O Cerco da Enteada e a Chegada da Mãe
Nem mesmo durante o horário de trabalho do padrasto havia sossego. A enteada não poupava o homem em seus momentos de maior responsabilidade. Enquanto ele tentava se concentrar em negócios e ligações importantes, a jovem de 18 anos encontrava formas de minar sua resistência. Ela circulava pela casa vestindo uma minissaia curtíssima, uma peça que jamais usaria se a mãe estivesse presente. Mas, na ausência da esposa, era a enteada quem mandava na casa, e o padrasto, embora tentasse manter a autoridade, sabia que estava perdendo o controle para aquela putinha debochada.
Irritado e consumido pelo remorso, ele começou a evitá-la, tentando desesperadamente respeitar tudo o que havia conquistado com sua esposa. O clima de tensão atingiu o ápice quando ele decidiu confrontá-la para colocar um ponto final naquela situação. Ele deixou claro que o que aconteceu antes fora apenas uma fraqueza e que não se repetiria, reafirmando o amor que sentia pela mãe dela. A jovem, com um sorriso cínico, respondeu que também amava a mãe, mas seu olhar carregava uma malícia que desmentia qualquer traço de inocência. O taboo estava longe de ser encerrado.

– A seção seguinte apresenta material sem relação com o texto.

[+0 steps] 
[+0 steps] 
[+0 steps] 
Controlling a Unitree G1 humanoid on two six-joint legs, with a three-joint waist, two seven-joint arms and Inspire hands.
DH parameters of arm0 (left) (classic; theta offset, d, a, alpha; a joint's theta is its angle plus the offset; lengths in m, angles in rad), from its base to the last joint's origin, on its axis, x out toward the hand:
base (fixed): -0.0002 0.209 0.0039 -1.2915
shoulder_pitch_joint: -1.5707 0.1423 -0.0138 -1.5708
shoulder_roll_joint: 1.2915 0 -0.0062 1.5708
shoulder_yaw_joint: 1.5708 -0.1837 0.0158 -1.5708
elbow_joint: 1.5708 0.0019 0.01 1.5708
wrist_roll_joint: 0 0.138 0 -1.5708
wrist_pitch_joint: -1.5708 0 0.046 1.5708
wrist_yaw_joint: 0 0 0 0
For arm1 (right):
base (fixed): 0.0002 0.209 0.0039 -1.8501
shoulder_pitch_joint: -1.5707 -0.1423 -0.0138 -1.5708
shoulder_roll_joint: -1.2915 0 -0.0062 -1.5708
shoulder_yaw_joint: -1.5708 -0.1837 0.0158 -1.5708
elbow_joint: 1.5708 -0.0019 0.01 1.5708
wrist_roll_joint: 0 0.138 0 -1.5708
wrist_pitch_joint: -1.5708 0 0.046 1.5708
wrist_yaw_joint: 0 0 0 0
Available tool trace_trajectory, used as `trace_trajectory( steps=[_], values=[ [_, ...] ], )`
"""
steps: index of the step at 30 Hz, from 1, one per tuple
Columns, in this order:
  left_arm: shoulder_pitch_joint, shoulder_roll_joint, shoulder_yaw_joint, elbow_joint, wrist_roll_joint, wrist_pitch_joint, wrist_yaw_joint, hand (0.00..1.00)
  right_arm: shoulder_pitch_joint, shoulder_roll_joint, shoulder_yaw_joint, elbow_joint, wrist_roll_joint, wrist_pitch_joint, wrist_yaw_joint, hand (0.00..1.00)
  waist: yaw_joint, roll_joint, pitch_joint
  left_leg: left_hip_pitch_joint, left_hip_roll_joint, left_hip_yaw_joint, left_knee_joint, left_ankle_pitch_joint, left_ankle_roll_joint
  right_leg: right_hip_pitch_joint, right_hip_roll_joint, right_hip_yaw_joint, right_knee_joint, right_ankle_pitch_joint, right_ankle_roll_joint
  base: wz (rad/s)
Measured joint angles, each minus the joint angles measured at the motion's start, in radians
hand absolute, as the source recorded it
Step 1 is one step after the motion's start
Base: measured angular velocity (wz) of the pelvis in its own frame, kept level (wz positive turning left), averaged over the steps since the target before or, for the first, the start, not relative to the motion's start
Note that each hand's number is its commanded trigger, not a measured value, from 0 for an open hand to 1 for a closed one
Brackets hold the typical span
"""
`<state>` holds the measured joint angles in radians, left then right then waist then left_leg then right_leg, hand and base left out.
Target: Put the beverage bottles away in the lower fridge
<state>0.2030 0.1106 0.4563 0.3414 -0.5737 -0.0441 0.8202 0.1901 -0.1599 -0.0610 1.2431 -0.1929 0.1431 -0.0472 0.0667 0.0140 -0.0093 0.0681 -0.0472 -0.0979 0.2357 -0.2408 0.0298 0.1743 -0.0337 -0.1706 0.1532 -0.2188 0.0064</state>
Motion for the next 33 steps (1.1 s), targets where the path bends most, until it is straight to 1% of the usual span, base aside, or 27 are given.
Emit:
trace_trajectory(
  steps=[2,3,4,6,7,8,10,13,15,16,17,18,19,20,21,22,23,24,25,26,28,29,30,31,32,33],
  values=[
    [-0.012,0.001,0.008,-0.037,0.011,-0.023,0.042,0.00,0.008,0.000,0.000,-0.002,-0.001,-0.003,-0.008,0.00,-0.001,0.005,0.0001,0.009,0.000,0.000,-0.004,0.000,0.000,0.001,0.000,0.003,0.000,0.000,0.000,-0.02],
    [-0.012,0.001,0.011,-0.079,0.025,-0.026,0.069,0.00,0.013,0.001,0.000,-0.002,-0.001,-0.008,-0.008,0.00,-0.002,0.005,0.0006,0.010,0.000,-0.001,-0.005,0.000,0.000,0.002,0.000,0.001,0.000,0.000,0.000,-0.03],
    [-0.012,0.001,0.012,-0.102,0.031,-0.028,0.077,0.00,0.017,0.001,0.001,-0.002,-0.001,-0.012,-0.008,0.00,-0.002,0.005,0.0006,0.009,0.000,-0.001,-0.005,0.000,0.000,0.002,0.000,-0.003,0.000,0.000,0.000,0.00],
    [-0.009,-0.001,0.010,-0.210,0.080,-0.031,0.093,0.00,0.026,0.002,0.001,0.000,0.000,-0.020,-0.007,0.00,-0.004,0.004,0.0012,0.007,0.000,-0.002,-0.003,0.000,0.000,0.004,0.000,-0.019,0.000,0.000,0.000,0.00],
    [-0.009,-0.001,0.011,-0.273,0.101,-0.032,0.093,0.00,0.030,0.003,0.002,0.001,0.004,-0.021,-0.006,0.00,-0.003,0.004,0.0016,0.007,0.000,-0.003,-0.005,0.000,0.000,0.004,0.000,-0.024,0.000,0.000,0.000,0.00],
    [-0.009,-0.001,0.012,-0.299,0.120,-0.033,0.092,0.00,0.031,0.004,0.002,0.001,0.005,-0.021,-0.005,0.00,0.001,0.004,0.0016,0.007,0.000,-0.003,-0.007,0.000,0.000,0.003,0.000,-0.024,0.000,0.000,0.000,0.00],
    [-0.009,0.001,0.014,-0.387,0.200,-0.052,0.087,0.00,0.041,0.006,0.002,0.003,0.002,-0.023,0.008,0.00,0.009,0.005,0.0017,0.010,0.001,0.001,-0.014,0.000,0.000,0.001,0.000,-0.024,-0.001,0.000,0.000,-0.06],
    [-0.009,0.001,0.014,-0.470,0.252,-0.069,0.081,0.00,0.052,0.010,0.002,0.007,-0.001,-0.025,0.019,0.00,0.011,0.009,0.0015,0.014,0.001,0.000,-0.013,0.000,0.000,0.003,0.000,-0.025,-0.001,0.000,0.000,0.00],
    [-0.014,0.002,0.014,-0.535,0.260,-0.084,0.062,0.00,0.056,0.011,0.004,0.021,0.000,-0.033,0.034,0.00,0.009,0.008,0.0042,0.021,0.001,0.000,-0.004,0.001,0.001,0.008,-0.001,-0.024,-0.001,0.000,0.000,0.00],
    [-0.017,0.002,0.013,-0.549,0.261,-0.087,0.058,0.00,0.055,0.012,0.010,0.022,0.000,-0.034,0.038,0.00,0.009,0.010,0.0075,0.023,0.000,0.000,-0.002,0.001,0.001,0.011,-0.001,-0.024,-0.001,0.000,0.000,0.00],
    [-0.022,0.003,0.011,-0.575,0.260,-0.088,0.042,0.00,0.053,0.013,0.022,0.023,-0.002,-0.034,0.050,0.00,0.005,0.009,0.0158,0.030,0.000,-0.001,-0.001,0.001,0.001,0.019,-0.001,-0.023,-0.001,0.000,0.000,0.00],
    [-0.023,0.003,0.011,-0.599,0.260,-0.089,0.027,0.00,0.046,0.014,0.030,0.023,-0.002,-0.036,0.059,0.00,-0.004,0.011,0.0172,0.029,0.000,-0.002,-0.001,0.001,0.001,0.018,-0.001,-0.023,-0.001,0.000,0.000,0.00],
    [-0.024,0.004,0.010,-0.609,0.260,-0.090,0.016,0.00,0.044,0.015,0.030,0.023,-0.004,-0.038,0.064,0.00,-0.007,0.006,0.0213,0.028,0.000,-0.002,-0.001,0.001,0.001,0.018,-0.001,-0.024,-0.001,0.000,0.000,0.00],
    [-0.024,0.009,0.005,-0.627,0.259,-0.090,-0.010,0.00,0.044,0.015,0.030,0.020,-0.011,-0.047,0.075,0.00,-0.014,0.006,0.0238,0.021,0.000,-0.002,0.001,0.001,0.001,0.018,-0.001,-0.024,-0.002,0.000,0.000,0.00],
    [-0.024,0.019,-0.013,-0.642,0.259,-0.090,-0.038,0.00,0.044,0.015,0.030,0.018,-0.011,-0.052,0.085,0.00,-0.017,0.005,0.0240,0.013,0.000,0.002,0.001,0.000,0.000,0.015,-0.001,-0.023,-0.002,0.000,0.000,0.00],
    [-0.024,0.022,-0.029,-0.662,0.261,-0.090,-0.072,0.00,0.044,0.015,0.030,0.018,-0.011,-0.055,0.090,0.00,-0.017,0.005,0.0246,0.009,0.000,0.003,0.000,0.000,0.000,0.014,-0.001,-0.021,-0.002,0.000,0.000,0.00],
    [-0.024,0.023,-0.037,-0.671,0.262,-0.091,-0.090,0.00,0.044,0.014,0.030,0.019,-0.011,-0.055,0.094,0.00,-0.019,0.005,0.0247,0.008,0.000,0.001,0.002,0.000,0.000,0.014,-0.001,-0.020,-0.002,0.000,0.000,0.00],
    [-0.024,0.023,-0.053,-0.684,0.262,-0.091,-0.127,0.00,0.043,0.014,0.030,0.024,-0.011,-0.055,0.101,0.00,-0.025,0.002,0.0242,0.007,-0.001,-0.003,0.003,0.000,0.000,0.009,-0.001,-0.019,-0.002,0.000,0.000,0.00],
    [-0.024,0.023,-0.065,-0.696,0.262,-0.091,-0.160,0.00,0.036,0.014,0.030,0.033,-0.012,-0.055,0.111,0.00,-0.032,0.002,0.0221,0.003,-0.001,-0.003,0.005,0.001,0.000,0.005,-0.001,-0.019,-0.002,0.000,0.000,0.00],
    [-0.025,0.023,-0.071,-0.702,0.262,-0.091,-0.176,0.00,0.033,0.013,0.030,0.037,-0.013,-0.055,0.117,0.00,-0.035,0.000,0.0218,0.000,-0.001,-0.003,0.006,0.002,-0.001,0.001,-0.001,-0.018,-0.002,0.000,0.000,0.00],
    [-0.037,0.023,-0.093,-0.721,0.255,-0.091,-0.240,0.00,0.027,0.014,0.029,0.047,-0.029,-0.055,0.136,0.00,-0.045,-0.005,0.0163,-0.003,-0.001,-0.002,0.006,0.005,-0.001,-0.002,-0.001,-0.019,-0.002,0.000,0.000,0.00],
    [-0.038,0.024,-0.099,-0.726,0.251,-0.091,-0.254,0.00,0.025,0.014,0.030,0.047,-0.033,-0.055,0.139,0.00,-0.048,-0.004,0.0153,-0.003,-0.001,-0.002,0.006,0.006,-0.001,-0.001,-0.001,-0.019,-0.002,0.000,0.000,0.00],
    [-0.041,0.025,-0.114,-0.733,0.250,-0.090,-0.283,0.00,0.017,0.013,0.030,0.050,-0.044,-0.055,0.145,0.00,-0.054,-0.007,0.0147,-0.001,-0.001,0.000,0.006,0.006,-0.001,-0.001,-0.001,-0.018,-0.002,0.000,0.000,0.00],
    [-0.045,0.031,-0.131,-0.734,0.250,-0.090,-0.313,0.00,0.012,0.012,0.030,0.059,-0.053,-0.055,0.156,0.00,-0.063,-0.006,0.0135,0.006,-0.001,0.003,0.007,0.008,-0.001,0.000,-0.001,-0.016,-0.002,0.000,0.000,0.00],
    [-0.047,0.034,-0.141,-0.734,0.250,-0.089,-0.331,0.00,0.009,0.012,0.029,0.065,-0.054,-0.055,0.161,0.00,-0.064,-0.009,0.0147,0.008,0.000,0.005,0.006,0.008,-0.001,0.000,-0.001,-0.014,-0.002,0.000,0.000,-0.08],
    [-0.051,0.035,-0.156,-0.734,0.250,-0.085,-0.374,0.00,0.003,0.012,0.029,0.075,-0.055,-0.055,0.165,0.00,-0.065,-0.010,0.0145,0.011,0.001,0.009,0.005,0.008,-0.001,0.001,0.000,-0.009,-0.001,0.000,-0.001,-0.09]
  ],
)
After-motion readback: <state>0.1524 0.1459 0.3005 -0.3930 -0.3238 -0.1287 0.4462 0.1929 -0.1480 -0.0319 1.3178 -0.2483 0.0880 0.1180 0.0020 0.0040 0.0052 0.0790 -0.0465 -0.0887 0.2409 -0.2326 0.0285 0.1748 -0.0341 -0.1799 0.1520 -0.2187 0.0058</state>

No exato momento em que ele tentava ditar as regras, o celular tocou: era a esposa avisando que estava prestes a chegar. A notícia da proximidade da mãe, em vez de assustar a jovem, serviu como o gatilho perfeito para um ataque final. Percebendo que o tempo estava acabando, a enteada resolveu atacar de novo, usando a adrenalina do flagra iminente para desarmar o macho alfa. Ela avançou sobre ele com uma audácia renovada, provando que sua ninfomania não respeitava limites ou sentimentos. O segredo de família estava prestes a ser testado pelo som da chave girando na fechadura, enquanto o padrasto se via novamente rendido ao prazer proibido.